→ YOUR OBJECTIVE
Of the lines listed below, return exactly those that run from the line containing "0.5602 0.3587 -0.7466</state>" through the line containing "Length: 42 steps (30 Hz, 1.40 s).", both included.

▬▬▬▬▬▬▬▬▬▬

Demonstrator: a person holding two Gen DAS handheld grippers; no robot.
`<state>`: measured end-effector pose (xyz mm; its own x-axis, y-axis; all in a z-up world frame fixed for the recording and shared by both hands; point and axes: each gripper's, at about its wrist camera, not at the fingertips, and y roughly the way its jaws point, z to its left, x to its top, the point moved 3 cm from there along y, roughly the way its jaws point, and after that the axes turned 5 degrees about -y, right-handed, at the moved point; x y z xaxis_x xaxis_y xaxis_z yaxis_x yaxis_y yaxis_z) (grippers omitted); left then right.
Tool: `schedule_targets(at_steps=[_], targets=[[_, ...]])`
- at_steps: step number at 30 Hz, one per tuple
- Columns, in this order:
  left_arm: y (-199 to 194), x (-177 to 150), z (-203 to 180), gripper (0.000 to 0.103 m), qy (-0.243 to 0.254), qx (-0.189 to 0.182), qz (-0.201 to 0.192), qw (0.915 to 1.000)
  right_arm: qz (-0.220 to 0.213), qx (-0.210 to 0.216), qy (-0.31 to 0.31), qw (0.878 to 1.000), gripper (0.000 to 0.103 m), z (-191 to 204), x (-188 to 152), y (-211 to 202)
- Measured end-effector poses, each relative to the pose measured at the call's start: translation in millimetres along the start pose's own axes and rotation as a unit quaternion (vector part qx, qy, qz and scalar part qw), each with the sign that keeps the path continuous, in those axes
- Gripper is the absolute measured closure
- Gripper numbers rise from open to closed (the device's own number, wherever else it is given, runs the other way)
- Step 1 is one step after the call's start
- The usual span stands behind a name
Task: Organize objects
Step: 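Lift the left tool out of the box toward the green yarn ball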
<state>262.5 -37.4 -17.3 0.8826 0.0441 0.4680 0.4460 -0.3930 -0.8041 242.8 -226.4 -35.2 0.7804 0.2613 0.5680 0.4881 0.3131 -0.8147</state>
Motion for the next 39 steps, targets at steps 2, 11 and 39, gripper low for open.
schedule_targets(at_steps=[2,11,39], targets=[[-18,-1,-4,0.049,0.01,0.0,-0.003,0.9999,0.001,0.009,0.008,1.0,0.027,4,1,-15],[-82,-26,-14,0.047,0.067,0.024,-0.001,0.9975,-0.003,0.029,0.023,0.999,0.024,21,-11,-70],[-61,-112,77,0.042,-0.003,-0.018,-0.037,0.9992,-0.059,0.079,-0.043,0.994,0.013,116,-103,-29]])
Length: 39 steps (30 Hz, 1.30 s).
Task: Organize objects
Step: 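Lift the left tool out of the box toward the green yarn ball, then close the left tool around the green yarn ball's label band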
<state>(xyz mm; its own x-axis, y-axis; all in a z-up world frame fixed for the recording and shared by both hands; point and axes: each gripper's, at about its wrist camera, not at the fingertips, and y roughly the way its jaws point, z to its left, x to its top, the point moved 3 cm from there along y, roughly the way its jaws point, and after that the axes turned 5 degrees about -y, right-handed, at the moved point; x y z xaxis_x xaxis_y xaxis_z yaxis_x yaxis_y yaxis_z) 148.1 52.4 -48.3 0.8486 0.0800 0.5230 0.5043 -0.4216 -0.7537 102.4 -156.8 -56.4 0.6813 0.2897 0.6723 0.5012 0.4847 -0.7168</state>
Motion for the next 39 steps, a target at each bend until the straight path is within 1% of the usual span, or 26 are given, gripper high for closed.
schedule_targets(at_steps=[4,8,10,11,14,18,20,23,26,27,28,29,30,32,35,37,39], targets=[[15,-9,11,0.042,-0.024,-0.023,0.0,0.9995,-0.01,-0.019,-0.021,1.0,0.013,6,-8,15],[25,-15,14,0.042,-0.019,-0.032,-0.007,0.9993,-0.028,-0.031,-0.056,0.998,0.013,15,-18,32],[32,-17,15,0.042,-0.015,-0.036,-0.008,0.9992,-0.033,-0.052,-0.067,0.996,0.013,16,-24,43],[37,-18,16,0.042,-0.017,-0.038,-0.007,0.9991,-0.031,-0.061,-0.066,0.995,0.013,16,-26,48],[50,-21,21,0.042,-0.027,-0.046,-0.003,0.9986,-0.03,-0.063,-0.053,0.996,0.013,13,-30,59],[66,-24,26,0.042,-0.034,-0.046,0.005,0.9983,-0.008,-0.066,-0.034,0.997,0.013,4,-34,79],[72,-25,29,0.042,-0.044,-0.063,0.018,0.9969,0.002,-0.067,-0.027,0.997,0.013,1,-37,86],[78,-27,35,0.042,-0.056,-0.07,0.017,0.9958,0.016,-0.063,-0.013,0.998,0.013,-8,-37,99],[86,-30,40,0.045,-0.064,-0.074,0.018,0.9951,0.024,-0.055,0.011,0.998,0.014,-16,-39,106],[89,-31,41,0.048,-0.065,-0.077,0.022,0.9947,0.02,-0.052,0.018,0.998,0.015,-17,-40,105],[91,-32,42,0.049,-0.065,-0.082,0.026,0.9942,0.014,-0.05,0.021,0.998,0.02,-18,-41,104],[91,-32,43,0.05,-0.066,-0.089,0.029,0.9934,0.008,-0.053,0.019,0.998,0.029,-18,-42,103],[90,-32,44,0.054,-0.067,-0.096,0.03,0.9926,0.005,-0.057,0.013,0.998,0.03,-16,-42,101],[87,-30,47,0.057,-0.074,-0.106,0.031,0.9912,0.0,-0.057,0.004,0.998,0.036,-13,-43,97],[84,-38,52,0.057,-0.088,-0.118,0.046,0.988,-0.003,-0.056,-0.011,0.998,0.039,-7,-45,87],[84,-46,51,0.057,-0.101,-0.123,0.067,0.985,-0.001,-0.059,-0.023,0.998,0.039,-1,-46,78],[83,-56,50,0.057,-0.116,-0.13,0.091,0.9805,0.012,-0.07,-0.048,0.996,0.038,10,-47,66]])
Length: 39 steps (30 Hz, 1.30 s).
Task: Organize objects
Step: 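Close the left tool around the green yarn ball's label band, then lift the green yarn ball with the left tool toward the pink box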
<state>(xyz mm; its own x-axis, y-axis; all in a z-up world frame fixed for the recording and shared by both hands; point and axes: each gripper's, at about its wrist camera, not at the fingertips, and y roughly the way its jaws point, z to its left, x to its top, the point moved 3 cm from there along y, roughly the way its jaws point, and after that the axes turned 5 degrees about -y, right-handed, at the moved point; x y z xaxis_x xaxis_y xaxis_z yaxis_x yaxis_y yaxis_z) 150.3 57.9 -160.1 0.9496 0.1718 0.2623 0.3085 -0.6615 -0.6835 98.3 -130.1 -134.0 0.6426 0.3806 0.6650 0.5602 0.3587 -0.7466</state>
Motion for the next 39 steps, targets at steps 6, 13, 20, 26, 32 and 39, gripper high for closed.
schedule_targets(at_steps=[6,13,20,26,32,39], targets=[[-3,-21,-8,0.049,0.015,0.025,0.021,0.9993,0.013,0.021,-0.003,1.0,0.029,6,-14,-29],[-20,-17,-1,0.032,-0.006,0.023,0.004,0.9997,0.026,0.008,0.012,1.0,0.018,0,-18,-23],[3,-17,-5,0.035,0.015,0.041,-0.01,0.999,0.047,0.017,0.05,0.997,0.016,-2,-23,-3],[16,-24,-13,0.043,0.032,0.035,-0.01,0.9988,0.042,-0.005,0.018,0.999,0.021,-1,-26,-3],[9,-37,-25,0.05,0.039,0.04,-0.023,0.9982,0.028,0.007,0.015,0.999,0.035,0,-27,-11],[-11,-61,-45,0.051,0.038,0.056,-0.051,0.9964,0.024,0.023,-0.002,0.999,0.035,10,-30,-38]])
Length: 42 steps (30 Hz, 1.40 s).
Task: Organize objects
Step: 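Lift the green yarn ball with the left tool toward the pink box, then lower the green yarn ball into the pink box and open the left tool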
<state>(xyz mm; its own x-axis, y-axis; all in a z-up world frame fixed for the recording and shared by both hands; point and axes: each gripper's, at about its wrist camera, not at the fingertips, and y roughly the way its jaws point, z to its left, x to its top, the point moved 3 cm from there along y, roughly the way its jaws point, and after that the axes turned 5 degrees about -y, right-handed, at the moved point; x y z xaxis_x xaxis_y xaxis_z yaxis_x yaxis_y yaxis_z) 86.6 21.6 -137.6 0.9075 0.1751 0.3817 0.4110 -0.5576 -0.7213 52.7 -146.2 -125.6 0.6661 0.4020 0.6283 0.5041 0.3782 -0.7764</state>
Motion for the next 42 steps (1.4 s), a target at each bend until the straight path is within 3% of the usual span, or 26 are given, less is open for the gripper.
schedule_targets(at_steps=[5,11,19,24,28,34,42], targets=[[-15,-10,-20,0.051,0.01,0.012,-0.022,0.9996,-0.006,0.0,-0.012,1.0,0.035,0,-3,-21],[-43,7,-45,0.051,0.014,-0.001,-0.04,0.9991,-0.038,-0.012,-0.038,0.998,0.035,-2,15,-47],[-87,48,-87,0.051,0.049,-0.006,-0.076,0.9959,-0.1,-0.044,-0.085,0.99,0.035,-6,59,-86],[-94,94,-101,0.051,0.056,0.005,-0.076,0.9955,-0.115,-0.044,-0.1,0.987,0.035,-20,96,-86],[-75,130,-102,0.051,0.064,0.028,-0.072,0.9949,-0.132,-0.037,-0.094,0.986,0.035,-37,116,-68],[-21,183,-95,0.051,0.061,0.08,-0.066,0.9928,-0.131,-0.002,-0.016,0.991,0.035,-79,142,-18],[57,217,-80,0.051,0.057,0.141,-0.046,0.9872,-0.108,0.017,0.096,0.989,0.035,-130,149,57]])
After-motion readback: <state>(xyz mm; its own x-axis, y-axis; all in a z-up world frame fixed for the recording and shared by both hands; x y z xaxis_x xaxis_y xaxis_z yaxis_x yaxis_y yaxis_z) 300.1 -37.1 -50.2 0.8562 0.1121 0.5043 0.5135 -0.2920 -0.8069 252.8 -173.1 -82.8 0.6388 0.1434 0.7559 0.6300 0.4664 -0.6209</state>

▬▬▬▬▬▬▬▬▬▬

→ FINAL ANSWER
<state>(xyz mm; its own x-axis, y-axis; all in a z-up world frame fixed for the recording and shared by both hands; point and axes: each gripper's, at about its wrist camera, not at the fingertips, and y roughly the way its jaws point, z to its left, x to its top, the point moved 3 cm from there along y, roughly the way its jaws point, and after that the axes turned 5 degrees about -y, right-handed, at the moved point; x y z xaxis_x xaxis_y xaxis_z yaxis_x yaxis_y yaxis_z) 150.3 57.9 -160.1 0.9496 0.1718 0.2623 0.3085 -0.6615 -0.6835 98.3 -130.1 -134.0 0.6426 0.3806 0.6650 0.5602 0.3587 -0.7466</state>
Motion for the next 39 steps, targets at steps 6, 13, 20, 26, 32 and 39, gripper high for closed.
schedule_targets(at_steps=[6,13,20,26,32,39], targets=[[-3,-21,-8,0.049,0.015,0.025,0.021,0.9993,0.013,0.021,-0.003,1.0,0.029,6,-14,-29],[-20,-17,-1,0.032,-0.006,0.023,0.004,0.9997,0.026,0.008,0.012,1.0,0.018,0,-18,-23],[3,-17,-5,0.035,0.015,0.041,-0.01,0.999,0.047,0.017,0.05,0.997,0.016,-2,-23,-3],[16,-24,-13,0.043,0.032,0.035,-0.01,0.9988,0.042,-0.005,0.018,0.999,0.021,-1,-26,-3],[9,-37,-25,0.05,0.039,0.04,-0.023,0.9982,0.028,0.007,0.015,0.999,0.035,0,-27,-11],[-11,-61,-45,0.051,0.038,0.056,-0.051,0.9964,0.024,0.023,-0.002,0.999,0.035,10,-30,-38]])
Length: 42 steps (30 Hz, 1.40 s).

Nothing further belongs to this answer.